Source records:
-*-*-

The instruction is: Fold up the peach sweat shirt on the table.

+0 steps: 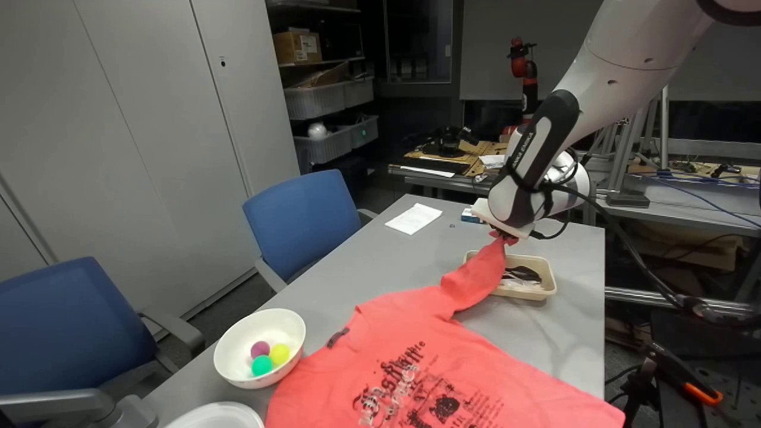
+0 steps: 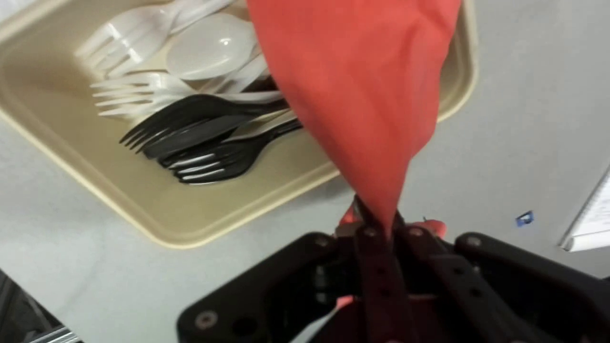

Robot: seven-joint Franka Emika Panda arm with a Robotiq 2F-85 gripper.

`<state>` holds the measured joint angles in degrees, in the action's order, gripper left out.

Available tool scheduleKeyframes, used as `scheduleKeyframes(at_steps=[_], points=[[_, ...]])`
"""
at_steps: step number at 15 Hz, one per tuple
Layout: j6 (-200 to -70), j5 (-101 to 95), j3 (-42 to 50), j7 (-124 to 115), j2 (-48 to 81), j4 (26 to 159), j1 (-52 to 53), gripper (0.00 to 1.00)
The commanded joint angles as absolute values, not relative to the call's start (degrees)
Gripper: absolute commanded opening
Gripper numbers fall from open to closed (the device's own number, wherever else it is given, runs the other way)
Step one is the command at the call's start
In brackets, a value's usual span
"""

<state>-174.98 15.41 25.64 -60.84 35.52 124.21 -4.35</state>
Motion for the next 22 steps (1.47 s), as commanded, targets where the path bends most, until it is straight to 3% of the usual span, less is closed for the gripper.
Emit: scheduleKeyframes(at_steps=[1,13,22], points=[[-178.1,15.4,25.0,-57.8,28.3,131.2,-0.7,0.01],[-177.6,17.6,5.4,-43.5,20.1,135.4,-3.5,0.01],[-178.7,18.1,-14.5,-38.0,19.7,137.8,-12.2,0.01]])
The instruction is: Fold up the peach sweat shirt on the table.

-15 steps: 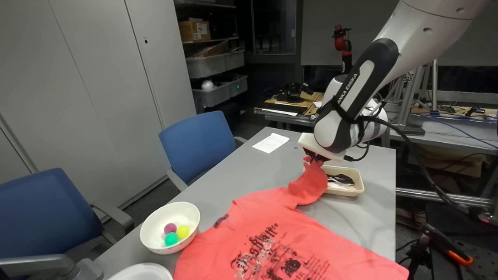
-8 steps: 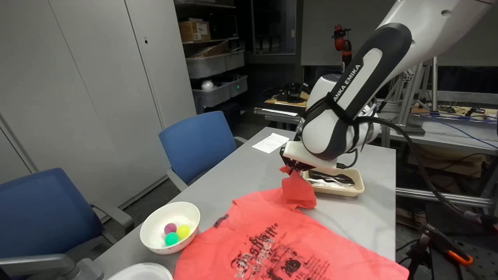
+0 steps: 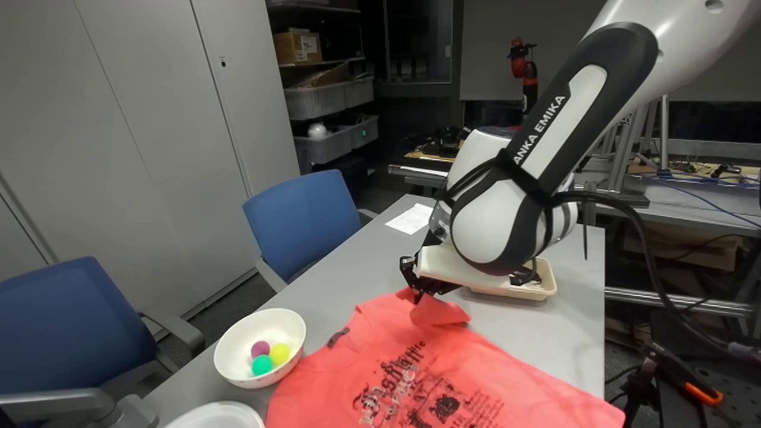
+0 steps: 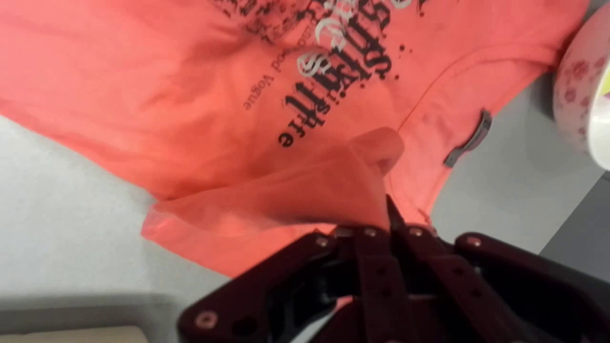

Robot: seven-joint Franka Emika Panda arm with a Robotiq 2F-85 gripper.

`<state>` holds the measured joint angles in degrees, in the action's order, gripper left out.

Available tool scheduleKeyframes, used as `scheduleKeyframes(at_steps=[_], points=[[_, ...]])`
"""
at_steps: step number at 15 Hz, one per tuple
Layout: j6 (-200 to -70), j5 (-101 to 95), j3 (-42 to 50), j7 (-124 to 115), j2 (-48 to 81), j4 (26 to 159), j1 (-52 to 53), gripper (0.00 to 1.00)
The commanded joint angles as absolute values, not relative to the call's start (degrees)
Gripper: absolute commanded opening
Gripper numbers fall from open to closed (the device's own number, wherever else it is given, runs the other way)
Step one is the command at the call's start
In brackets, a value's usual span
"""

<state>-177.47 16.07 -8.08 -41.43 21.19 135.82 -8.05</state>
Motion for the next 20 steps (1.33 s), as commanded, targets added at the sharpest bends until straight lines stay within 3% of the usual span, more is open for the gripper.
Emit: scheduleKeyframes(at_steps=[1,10,18,19,20], points=[[-178.8,18.1,-16.5,-37.8,19.8,137.9,-13.2,0.01],[-179.2,18.2,-32.5,-36.3,20.8,137.8,-23.8,0.01],[-177.1,17.5,-39.1,-37.7,22.9,137.4,-30.9,0.01],[-176.7,17.3,-39.3,-38.0,22.8,137.7,-31.1,0.29],[-176.6,17.1,-39.7,-37.8,22.9,138.1,-31.6,0.30]])
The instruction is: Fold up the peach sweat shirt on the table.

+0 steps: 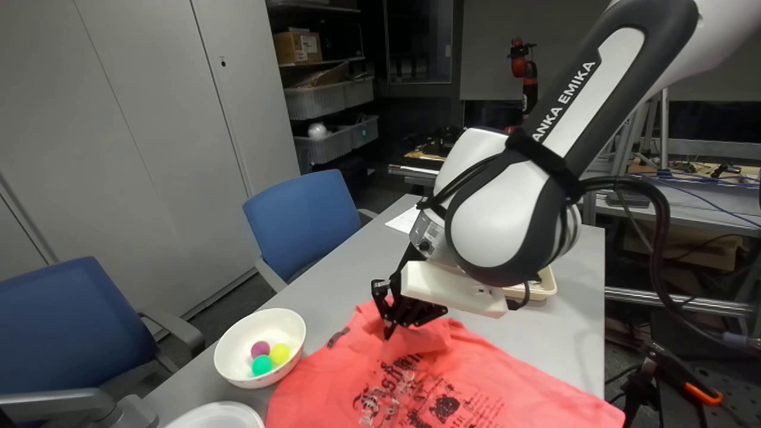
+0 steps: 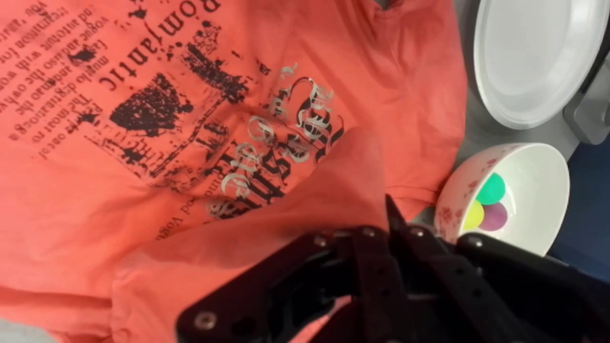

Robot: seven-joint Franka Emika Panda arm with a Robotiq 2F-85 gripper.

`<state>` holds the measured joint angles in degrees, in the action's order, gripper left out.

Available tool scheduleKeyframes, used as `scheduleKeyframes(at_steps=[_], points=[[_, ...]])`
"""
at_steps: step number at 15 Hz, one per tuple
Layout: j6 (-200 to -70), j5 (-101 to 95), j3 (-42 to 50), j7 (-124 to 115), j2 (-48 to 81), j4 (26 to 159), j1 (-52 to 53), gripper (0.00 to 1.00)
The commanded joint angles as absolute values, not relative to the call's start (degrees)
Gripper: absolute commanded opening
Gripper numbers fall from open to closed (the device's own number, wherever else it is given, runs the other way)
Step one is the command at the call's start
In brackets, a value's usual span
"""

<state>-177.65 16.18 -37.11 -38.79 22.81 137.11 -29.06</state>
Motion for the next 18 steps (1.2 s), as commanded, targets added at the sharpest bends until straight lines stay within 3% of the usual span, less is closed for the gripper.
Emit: scheduleKeyframes(at_steps=[1,6,9,10,12,13,18], points=[[-177.3,16.8,-40.0,-37.7,23.0,138.6,-31.8,0.35],[-176.3,24.4,-38.1,-32.8,20.3,140.8,-29.5,0.73],[-172.8,30.0,-31.2,-29.5,16.1,142.9,-23.5,0.96],[-175.4,26.7,-35.2,-31.1,21.0,140.5,-27.3,0.78],[-174.3,27.7,-32.6,-30.6,19.3,141.5,-25.5,0.94],[-174.1,27.7,-32.2,-30.6,18.8,141.7,-25.2,0.96],[-173.9,27.8,-32.1,-30.6,18.1,142.2,-24.7,0.96]])
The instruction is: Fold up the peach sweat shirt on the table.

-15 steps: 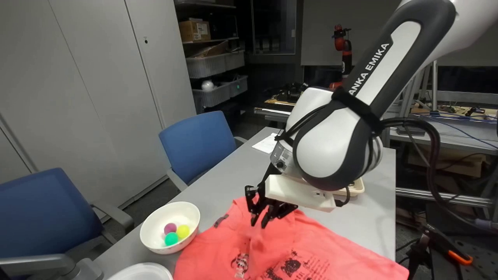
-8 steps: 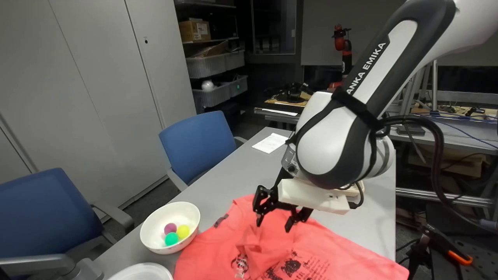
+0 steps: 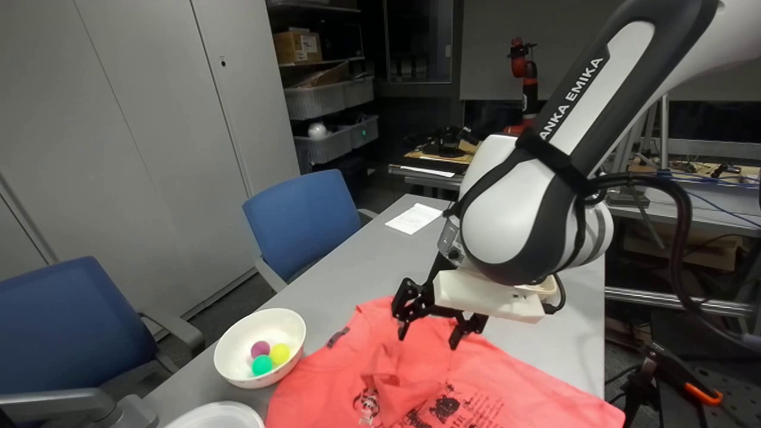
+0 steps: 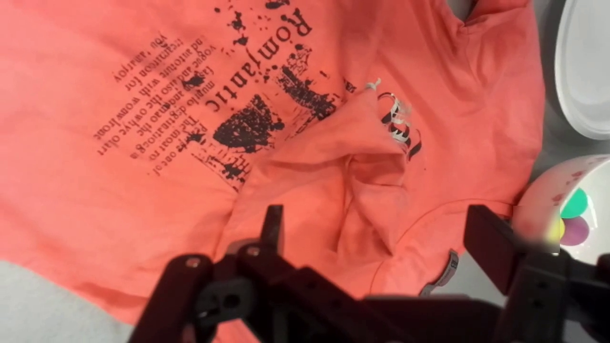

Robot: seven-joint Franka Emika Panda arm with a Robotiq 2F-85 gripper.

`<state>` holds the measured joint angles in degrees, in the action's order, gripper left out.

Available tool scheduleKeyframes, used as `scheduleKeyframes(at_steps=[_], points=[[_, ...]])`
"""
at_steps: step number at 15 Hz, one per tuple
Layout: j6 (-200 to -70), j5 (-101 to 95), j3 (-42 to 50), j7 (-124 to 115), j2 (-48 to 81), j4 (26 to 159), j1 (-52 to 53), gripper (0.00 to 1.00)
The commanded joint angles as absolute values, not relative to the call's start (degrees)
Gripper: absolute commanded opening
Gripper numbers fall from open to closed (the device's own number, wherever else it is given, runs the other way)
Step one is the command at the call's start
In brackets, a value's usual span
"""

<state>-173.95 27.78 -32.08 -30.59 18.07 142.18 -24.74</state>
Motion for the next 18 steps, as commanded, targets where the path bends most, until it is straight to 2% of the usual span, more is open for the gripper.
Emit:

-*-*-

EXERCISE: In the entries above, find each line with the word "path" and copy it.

SOLUTION FOR THIS EXERCISE:
Motion for the next 22 steps (1.47 s), as commanded, targets where the path bends most, until it is straight to 3% of the usual span, less is closed for the gripper.
Motion for the next 18 steps, as commanded, targets where the path bends most, until it is straight to 2% of the usual span, more is open for the gripper.

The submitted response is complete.